Previously, a 2013 study found that pet cats kill between 1 and 4 billion birds each year and up to 22 billion other mammals.

“We knew cats were killing lots of animals – some estimates show that cats in North America kill from 10 to 30 billion wildlife animals per year – but we didn’t know the area in which that was happening, or how this compared with what we see in nature,” Kays said.

The researchers computed the number of animals killed every year by house cats — with some adjustment since not all prey is brought home by cats — and then divided this number of the surface area in which the cats hunted. They found that house cats killed 14.2 to 38.9 animals per 100 acres, or hectare, per year, depending on how lazy or active the house cat is. Most of the ecological damage is done in disturbed habitats, such as housing developments, the researchers reported in the journal Animal Conservation.

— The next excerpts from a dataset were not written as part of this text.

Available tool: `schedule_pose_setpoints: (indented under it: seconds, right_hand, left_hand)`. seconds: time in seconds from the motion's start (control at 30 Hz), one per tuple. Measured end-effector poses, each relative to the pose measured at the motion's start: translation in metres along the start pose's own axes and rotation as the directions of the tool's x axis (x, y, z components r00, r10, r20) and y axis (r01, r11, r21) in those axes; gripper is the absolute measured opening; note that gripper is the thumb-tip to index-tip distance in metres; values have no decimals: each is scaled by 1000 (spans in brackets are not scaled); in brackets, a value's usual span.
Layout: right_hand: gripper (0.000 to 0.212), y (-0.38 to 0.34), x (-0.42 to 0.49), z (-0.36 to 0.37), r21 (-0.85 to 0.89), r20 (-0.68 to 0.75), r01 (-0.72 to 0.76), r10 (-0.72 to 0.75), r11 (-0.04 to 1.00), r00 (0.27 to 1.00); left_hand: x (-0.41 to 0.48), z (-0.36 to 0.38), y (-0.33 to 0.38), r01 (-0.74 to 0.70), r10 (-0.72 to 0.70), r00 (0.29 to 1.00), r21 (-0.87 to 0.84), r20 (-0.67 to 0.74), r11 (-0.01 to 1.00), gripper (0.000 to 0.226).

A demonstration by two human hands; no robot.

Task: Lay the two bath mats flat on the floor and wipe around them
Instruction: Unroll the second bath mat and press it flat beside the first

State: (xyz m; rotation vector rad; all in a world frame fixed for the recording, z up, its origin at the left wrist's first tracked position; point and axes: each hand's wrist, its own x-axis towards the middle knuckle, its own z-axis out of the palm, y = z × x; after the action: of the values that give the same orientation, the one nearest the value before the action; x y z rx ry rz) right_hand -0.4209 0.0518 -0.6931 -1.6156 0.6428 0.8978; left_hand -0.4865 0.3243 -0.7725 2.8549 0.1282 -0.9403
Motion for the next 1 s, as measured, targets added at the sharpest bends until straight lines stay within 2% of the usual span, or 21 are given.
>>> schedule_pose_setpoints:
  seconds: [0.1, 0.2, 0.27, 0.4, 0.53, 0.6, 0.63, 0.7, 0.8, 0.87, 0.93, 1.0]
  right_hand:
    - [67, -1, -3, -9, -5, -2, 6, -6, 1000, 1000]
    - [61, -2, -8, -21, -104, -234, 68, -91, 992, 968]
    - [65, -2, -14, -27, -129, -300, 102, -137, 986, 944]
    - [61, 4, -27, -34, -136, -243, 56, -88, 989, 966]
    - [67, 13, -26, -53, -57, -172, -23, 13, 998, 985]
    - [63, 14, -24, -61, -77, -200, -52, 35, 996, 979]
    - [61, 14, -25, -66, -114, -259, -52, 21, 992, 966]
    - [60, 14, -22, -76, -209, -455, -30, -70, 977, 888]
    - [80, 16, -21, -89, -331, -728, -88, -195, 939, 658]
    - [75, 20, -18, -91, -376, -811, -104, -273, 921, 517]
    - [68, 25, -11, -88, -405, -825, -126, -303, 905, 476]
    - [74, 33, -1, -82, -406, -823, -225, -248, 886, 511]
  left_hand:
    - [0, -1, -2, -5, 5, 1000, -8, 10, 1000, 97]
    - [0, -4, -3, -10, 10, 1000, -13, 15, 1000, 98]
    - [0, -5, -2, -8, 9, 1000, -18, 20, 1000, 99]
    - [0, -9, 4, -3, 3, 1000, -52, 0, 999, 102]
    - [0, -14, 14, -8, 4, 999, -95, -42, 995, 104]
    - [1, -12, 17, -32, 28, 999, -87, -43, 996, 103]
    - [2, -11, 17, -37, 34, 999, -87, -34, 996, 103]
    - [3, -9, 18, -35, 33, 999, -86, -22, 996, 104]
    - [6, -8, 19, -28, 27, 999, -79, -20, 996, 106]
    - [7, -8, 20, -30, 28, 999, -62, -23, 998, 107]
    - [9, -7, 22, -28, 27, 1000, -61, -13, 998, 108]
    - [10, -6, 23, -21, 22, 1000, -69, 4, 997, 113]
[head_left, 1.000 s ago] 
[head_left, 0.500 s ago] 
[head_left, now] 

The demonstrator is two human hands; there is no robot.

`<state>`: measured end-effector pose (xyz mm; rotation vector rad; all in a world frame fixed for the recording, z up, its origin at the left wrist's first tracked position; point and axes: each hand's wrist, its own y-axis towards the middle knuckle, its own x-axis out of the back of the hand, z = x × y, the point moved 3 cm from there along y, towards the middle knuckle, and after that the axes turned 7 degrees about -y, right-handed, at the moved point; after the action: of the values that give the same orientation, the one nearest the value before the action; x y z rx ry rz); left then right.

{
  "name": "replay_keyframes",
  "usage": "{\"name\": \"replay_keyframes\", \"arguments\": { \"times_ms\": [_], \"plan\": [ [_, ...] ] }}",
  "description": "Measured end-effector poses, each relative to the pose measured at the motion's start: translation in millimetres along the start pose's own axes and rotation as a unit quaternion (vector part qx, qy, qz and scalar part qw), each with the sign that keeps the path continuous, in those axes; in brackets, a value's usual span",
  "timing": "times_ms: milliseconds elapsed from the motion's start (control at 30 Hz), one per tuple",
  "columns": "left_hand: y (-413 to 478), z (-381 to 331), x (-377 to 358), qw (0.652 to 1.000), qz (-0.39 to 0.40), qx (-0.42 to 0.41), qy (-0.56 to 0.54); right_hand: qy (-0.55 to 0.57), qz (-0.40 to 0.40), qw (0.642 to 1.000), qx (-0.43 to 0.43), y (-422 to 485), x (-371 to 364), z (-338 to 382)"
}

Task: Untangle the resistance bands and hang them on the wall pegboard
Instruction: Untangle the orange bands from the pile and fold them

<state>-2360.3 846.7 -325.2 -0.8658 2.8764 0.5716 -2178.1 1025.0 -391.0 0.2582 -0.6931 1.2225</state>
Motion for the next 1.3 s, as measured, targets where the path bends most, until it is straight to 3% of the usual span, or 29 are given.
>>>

For comparison, a jungle cat kills around 400 prey per month. However, its range is around 600 hectares while a house cat’s range is around 3.5 hectares. When the researchers did the math, house cats actually killed 4 to 10 times more prey per unit area than their wild counterparts.

“Because the negative impact of cats is so local, we create a situation in which the positive aspects of wildlife, be they the songs of birds or the beneficial effects of lizards on pests, are least common where we would appreciate them most,” said study co-author Rob Dunn from NC State. “Humans find joy in biodiversity, but we have, by letting cats go outdoors, unwittingly engineered a world in which such joys are ever harder to experience.”